## WHAT YOU HAVE TO DO
Once the line with "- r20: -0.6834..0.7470" is found in the entries below, repeat it and each following line exactly, up to and including the line with "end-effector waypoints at". Add no other lines.
[[ GIVEN INFORMATION open ]]
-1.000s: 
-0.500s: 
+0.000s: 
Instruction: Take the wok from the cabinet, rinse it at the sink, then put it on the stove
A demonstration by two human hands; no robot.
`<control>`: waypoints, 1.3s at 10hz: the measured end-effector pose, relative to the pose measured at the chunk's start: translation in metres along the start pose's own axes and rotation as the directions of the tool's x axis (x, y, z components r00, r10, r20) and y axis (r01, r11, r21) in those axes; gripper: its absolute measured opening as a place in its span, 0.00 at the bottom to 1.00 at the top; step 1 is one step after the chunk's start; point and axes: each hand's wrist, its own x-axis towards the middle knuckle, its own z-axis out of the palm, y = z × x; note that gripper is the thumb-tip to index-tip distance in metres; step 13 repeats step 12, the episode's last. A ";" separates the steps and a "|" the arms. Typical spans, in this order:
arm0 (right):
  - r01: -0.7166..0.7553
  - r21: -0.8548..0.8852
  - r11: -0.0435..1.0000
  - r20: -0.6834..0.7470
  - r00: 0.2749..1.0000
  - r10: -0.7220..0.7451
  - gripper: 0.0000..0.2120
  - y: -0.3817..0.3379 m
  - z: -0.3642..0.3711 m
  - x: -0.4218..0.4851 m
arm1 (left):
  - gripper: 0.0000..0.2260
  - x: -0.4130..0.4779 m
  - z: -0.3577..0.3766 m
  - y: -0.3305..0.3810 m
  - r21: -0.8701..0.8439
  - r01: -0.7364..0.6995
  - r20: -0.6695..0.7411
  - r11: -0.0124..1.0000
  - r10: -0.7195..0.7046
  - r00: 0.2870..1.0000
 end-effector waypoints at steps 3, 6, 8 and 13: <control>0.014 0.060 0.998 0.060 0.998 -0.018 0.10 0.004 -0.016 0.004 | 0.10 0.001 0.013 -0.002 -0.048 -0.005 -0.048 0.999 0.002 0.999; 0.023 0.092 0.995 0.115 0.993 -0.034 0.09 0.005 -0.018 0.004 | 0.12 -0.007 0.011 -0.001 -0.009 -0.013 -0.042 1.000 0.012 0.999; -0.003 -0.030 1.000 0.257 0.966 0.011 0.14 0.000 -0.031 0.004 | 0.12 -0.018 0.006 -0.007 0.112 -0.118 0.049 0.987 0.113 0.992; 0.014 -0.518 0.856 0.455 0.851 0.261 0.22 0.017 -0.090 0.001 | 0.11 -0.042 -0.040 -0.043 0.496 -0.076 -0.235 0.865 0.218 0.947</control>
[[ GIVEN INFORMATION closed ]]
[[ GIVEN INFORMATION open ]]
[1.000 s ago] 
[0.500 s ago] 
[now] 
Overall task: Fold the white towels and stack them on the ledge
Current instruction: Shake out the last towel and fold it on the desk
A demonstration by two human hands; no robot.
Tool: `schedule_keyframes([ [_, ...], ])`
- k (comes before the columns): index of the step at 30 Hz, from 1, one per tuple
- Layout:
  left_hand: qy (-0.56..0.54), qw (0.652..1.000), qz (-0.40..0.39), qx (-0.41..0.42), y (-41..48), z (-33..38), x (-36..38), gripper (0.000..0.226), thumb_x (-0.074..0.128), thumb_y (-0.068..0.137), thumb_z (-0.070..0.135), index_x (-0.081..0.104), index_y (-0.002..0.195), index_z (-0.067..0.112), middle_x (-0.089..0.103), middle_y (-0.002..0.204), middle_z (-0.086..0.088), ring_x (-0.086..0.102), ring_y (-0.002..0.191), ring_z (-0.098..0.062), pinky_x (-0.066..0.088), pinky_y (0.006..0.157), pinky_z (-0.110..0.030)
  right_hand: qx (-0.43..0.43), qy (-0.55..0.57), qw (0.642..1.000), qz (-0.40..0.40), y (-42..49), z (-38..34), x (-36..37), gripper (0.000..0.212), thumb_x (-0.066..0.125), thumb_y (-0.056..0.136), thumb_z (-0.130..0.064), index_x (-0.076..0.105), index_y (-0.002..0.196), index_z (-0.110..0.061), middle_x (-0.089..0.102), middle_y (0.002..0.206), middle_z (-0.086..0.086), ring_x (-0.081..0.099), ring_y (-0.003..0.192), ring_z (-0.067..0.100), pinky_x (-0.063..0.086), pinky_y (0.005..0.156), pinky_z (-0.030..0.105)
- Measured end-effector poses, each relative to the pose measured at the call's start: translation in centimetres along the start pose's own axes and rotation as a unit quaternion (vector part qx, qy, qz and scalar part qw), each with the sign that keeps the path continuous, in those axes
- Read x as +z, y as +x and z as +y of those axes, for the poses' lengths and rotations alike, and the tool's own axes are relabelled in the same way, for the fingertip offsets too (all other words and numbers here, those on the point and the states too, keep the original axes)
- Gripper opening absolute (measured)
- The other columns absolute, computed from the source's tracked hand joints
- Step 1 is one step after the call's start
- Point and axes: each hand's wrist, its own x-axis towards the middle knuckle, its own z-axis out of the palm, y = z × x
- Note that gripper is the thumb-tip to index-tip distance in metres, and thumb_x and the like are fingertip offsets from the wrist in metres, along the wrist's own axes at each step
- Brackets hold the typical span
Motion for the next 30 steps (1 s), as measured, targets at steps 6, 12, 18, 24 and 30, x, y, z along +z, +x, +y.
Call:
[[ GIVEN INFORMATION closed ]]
## RESULT OF THE TASK
  - r20: -0.6834..0.7470
  - r00: 0.2749..1.0000
  - r10: -0.7220..0.7451
  - gripper: 0.0000..0.2120
  - y: -0.3817..0.3379 m
  - z: -0.3642..0.3711 m
  - x: -0.4218..0.4851 m
arm1 (left):
  - gripper: 0.0000..0.2260
  - x: -0.4130..0.4779 m
  - z: -0.3577..0.3766 m
  - y: -0.3305..0.3810 m
  - r21: -0.8701..0.8439
  - r01: -0.7364..0.6995
  - r20: -0.6695..0.7411
  - r11: -0.0124..1.0000
  - r10: -0.7195..0.7046
  - r00: 0.2870..1.0000
 end-effector waypoints at steps 3, 6, 8 and 13: <control>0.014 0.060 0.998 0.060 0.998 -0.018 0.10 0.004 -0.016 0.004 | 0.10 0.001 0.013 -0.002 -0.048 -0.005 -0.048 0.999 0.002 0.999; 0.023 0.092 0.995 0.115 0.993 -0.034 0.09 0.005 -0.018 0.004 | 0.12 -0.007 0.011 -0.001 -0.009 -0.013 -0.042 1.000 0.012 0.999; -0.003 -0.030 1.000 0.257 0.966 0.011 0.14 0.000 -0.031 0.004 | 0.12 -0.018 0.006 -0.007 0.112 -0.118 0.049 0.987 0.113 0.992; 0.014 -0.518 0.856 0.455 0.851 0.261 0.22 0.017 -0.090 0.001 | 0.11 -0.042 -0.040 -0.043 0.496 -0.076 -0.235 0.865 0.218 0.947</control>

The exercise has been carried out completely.